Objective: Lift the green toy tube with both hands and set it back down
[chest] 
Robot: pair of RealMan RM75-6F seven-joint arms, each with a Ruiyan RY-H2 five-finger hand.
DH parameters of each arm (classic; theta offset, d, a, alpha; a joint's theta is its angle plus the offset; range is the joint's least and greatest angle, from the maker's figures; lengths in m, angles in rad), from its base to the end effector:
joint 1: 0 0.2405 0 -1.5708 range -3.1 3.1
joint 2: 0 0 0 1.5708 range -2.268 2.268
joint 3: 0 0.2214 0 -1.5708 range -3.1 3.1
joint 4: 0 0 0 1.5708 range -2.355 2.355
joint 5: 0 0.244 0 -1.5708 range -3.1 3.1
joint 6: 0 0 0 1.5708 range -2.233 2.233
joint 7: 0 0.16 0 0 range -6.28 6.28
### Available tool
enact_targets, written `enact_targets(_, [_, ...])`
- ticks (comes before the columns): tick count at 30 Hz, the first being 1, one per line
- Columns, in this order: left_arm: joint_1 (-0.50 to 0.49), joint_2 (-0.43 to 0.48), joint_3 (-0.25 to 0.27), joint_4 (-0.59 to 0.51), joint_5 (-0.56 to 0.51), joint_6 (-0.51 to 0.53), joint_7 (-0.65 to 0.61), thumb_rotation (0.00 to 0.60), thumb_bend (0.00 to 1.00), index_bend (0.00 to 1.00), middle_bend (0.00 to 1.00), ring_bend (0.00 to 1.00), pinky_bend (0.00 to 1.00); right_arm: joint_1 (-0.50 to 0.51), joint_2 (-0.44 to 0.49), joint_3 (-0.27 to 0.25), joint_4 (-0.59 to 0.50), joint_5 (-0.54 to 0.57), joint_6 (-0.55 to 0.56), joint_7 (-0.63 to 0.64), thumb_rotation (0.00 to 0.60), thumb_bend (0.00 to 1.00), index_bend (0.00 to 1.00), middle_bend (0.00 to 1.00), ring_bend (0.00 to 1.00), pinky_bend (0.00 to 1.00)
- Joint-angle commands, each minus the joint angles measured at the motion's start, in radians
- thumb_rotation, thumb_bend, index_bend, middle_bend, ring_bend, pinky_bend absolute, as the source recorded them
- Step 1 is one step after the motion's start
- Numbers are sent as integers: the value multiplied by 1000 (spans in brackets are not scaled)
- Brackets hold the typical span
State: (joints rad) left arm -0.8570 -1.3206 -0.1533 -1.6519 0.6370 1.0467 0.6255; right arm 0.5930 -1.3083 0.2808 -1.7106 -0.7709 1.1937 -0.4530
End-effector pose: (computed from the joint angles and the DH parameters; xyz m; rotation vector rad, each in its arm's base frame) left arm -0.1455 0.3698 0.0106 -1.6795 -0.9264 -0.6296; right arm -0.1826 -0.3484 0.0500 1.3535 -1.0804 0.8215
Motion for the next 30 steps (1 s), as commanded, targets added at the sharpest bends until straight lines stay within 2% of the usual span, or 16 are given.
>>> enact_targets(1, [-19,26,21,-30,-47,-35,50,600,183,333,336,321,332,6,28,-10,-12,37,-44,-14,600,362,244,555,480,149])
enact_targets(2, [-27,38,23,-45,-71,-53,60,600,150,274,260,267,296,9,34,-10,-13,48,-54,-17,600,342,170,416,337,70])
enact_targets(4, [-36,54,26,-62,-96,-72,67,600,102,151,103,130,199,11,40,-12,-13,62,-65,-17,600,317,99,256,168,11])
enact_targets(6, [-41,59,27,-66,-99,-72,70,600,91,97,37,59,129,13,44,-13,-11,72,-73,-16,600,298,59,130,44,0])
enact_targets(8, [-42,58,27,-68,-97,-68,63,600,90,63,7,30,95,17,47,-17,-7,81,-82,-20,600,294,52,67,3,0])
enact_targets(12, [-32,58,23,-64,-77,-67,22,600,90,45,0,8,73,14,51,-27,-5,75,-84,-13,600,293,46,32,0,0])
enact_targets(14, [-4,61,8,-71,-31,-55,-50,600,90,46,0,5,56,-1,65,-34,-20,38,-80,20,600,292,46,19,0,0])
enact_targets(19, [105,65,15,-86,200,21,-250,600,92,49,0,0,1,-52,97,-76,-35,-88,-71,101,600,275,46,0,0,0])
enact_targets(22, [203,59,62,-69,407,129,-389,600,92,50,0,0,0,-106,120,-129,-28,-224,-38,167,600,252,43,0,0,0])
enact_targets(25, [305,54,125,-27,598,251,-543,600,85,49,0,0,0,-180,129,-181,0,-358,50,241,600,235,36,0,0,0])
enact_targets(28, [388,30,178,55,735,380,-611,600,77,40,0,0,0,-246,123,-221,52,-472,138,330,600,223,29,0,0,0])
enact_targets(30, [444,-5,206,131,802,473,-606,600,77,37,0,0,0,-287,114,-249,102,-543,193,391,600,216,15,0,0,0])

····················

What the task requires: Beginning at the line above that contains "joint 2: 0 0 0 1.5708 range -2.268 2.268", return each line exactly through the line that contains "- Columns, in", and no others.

Solution below:
joint 2: 0 0 0 1.5708 range -2.268 2.268
joint 3: 0 0.2214 0 -1.5708 range -3.1 3.1
joint 4: 0 0 0 1.5708 range -2.355 2.355
joint 5: 0 0.244 0 -1.5708 range -3.1 3.1
joint 6: 0 0 0 1.5708 range -2.233 2.233
joint 7: 0 0.16 0 0 range -6.28 6.28
### Available tool
enact_targets, written `enact_targets(_, [_, ...])`
- ticks (comes before the columns): tick count at 30 Hz, the first being 1, one per line
- Columns, in this order: left_arm: joint_1 (-0.50 to 0.49), joint_2 (-0.43 to 0.48), joint_3 (-0.25 to 0.27), joint_4 (-0.59 to 0.51), joint_5 (-0.56 to 0.51), joint_6 (-0.51 to 0.53), joint_7 (-0.65 to 0.61), thumb_rotation (0.00 to 0.60), thumb_bend (0.00 to 1.00), index_bend (0.00 to 1.00), middle_bend (0.00 to 1.00), ring_bend (0.00 to 1.00), pinky_bend (0.00 to 1.00); right_arm: joint_1 (-0.50 to 0.51), joint_2 (-0.44 to 0.49), joint_3 (-0.27 to 0.25), joint_4 (-0.59 to 0.50), joint_5 (-0.54 to 0.57), joint_6 (-0.55 to 0.56), joint_7 (-0.63 to 0.64), thumb_rotation (0.00 to 0.60), thumb_bend (0.00 to 1.00), index_bend (0.00 to 1.00), middle_bend (0.00 to 1.00), ring_bend (0.00 to 1.00), pinky_bend (0.00 to 1.00)

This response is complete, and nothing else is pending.